# MATERIAL FOR THIS TASK
== Segment start ==

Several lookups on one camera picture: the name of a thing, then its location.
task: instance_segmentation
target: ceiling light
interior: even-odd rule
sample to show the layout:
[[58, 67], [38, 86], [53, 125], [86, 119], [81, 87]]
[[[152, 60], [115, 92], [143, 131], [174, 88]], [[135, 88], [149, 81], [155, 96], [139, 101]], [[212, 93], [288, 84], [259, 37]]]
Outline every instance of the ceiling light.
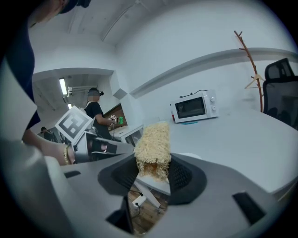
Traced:
[[67, 91], [66, 91], [66, 86], [65, 86], [64, 79], [59, 79], [59, 82], [60, 82], [60, 86], [61, 86], [61, 90], [62, 90], [63, 95], [66, 95]]

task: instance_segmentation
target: white ceiling
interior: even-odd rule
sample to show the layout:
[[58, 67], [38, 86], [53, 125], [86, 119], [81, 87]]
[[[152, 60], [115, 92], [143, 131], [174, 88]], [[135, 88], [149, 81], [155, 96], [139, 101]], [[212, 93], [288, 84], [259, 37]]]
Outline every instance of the white ceiling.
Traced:
[[[66, 75], [62, 76], [61, 78], [65, 79], [66, 87], [95, 86], [98, 84], [98, 80], [101, 78], [101, 76], [79, 74]], [[33, 95], [35, 103], [38, 107], [38, 113], [44, 113], [45, 111], [55, 111], [66, 107], [66, 104], [62, 98], [59, 79], [48, 78], [34, 82]], [[68, 100], [72, 105], [84, 107], [87, 100], [87, 91], [73, 93], [73, 96], [70, 96]]]
[[40, 27], [71, 34], [92, 34], [108, 44], [117, 45], [142, 19], [162, 7], [187, 0], [91, 0], [89, 7], [75, 7], [59, 14]]

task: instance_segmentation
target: person
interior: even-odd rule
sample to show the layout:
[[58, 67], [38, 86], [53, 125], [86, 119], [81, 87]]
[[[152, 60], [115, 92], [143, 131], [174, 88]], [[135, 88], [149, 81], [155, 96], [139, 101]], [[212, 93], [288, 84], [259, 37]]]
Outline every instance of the person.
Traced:
[[93, 87], [89, 89], [87, 96], [85, 111], [89, 117], [95, 118], [93, 126], [97, 129], [97, 135], [104, 139], [112, 139], [108, 126], [115, 124], [116, 120], [104, 118], [101, 106], [98, 103], [100, 92]]
[[71, 144], [71, 142], [61, 132], [59, 132], [59, 134], [60, 134], [61, 143], [66, 144], [66, 145]]
[[[5, 57], [18, 83], [33, 102], [34, 53], [29, 40], [28, 28], [36, 23], [49, 21], [59, 13], [69, 12], [76, 5], [87, 7], [88, 2], [87, 0], [44, 0], [16, 32]], [[37, 147], [45, 156], [56, 158], [60, 165], [73, 164], [75, 155], [70, 146], [48, 141], [30, 130], [38, 122], [40, 118], [35, 112], [23, 135], [23, 142]]]
[[43, 134], [44, 139], [58, 143], [55, 134], [52, 131], [47, 130], [44, 126], [41, 128], [41, 134]]

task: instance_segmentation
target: wooden floor
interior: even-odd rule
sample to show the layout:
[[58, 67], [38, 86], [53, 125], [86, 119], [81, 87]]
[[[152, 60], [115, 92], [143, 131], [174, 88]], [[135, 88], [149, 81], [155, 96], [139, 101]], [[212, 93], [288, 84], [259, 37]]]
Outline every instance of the wooden floor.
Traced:
[[[132, 186], [131, 190], [139, 192], [139, 190], [135, 186]], [[154, 226], [154, 224], [157, 223], [161, 217], [163, 217], [167, 210], [169, 197], [153, 189], [151, 190], [151, 192], [161, 205], [159, 208], [157, 208], [148, 200], [146, 200], [140, 206], [140, 215], [137, 215], [139, 213], [139, 209], [134, 207], [134, 205], [132, 204], [132, 202], [140, 194], [137, 192], [129, 192], [129, 211], [131, 217], [134, 217], [132, 218], [132, 223], [134, 226], [135, 235], [141, 236], [149, 231]]]

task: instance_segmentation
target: microwave oven
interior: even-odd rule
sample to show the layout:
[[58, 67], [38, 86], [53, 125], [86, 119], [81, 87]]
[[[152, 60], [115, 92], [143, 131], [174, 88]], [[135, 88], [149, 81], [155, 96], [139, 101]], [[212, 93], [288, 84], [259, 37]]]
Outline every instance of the microwave oven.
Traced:
[[215, 90], [199, 91], [170, 103], [176, 123], [218, 117]]

== Segment end ==

# EXERCISE REQUIREMENTS
Where in the records does the string "ceiling" appear? Copy every line that has it.

# TASK RESPONSE
target: ceiling light
Outline every instance of the ceiling light.
target: white ceiling
Outline every instance of the white ceiling.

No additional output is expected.